* _WHAT YOU SHOULD DO_
Starting at the top of the data and ending with the line that holds "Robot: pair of", transcribe each line exactly; include both ends.
---------- PROVIDED MATERIAL ----------
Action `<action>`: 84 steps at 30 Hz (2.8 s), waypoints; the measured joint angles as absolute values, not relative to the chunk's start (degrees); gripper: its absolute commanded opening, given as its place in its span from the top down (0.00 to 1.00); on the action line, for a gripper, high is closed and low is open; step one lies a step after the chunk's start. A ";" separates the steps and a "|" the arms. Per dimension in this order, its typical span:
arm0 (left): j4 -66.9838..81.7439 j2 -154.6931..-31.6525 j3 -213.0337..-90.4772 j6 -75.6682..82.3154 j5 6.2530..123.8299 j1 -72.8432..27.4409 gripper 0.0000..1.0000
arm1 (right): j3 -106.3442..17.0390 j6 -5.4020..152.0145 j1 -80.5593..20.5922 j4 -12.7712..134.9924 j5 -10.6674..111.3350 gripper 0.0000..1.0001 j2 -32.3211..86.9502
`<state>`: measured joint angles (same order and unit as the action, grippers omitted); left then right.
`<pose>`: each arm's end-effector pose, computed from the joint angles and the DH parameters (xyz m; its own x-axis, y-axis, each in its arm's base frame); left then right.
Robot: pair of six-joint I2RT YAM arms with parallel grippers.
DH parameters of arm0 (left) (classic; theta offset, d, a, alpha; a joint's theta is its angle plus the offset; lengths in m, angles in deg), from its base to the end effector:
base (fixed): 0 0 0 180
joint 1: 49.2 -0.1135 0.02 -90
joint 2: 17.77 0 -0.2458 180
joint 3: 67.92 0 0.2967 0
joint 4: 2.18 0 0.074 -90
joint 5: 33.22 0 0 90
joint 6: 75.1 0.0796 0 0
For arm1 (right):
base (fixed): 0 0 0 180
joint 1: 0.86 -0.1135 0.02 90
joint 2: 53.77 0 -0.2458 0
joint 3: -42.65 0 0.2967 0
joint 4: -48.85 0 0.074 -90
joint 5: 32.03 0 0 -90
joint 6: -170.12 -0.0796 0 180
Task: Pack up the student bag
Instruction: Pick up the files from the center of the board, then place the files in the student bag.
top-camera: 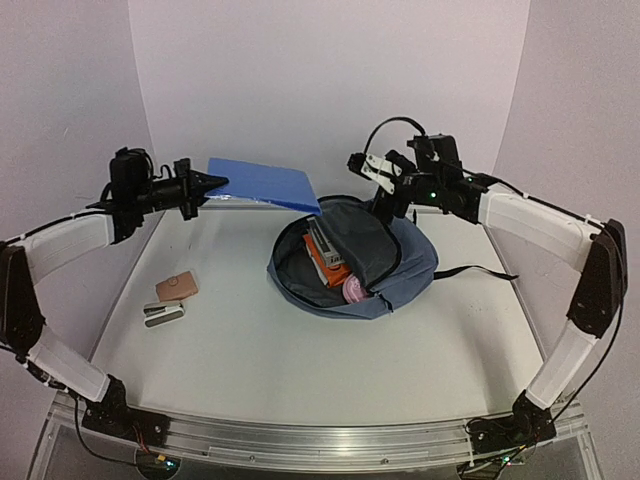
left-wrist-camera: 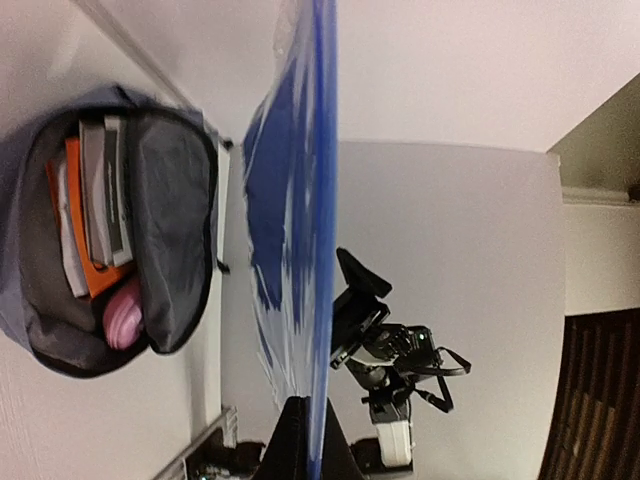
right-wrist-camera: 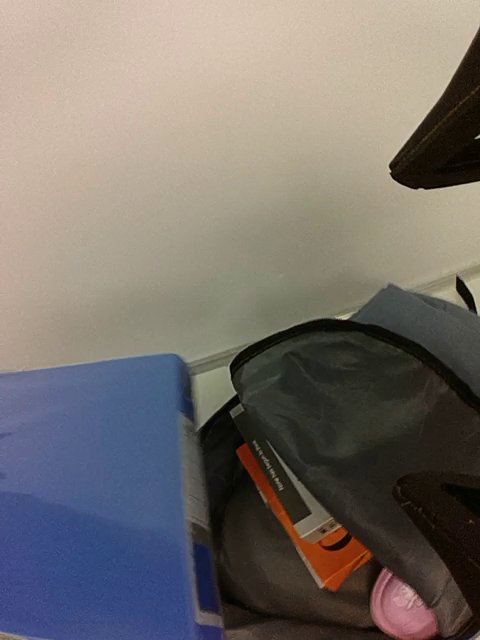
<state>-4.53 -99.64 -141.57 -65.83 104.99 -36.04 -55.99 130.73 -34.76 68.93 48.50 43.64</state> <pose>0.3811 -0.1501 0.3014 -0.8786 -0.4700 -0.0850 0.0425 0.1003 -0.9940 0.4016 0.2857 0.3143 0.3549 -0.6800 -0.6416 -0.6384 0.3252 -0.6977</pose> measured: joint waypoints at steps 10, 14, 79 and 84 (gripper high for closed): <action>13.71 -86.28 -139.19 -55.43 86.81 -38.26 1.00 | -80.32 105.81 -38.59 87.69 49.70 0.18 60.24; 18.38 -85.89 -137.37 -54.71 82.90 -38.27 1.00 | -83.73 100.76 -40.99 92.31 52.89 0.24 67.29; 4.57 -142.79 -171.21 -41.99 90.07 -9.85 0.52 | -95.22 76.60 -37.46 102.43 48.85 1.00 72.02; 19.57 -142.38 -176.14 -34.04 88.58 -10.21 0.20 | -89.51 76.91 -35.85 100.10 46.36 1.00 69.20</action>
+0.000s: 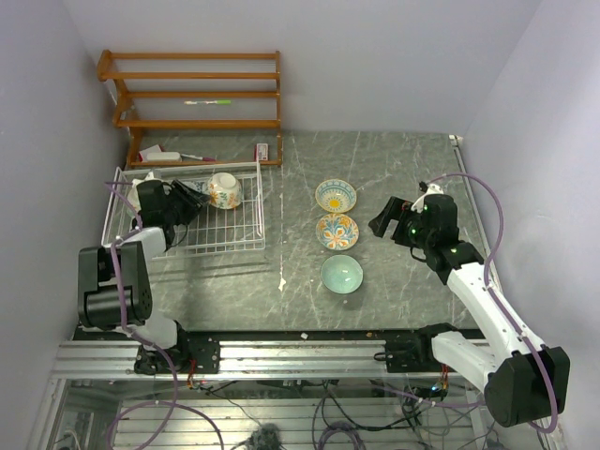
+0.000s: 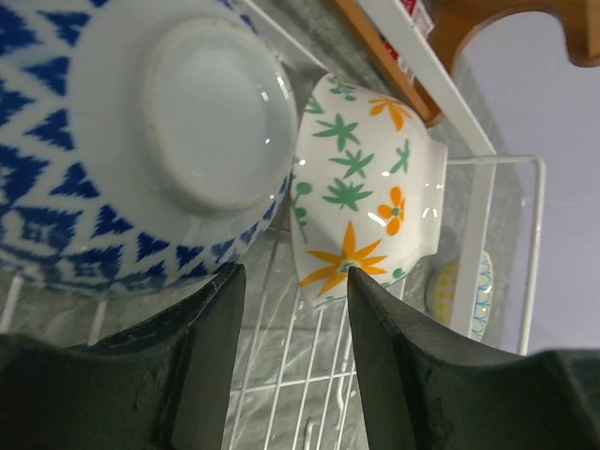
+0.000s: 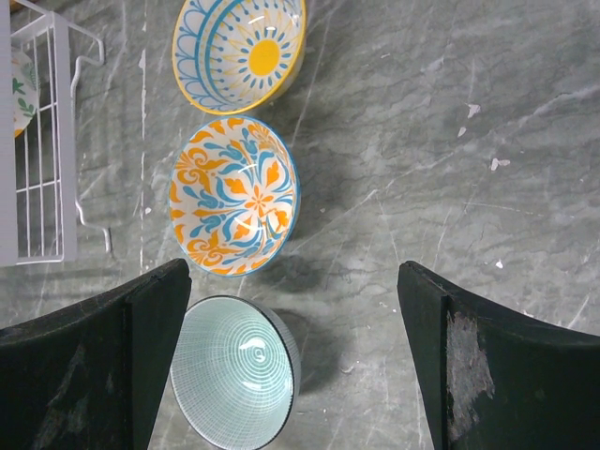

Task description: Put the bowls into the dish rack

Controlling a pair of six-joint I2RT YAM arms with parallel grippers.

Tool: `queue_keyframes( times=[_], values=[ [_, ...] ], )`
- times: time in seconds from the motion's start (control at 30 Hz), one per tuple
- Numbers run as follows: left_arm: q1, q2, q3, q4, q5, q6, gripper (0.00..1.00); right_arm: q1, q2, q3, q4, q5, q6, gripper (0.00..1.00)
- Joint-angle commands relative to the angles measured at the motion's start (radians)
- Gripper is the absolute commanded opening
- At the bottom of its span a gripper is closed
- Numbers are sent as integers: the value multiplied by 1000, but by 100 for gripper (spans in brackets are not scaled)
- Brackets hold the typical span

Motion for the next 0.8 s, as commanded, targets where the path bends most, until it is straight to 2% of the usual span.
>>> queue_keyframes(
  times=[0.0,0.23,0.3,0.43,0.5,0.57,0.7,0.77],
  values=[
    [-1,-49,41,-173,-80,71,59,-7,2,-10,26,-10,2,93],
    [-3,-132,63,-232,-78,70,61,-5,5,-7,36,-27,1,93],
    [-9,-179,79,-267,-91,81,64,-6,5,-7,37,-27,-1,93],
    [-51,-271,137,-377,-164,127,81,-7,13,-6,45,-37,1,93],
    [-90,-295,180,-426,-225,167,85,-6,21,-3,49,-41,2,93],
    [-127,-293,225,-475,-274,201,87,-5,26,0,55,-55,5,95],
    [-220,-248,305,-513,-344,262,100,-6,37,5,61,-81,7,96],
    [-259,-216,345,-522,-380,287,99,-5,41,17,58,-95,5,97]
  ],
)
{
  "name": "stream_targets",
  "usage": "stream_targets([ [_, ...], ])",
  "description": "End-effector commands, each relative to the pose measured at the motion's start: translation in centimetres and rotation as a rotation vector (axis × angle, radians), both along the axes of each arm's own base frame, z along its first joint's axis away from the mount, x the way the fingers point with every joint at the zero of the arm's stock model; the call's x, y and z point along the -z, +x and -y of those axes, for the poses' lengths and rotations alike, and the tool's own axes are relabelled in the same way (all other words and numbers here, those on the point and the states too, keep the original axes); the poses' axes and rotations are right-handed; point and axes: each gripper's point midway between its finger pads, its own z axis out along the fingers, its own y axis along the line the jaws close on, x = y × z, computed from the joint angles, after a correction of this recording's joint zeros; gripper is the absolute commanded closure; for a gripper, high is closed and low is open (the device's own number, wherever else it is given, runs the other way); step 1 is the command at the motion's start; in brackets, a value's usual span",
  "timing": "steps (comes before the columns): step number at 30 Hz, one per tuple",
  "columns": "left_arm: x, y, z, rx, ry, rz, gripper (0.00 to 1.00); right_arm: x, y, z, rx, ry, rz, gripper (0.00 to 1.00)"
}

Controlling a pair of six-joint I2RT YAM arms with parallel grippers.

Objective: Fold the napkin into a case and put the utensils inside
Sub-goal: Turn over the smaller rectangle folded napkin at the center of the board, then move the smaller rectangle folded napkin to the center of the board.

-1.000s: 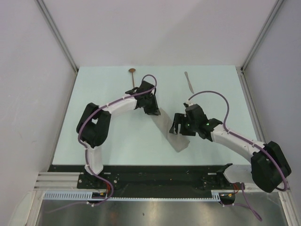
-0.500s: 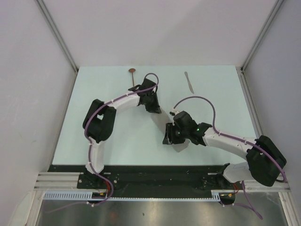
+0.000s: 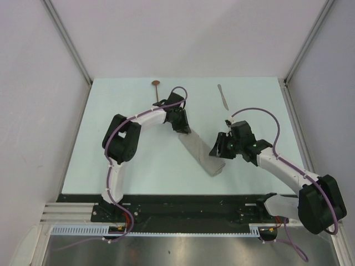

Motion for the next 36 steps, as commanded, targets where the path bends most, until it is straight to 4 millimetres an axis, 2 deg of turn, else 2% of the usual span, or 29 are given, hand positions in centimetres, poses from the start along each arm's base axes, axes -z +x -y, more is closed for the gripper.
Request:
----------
* _ANSWER BELOW_
Action `<action>`: 84 steps at 30 Hz (2.8 s), waypoints; the measured joint angles as absolute values, not relative to the chunk's start (degrees); gripper: its absolute commanded opening, given as its place in its span from the top down (0.00 to 1.00); on the action line, for a gripper, high is closed and low is open; step one lies a step after the chunk's start. A ";" separates the steps and a "|" the arms. Per dimension in this order, its typical span:
arm0 (left): j4 -66.9838..81.7439 j2 -154.6931..-31.6525 j3 -213.0337..-90.4772 j6 -75.6682..82.3154 j5 6.2530..123.8299 j1 -72.8432..27.4409 gripper 0.0000..1.0000
arm1 (right): j3 -106.3442..17.0390 j6 -5.4020..152.0145 j1 -80.5593..20.5922 j4 -12.7712..134.9924 j5 -10.6674..111.3350 gripper 0.0000..1.0001 j2 -32.3211..86.9502
`<state>`: measured joint angles (same order and unit as the action, grippers omitted); left then right.
`<pose>`: each arm's end-effector pose, computed from the joint angles and the DH parameters (xyz m; its own x-axis, y-axis, each in its arm's base frame); left then right.
Robot: pair of six-joint I2RT YAM arms with parallel grippers.

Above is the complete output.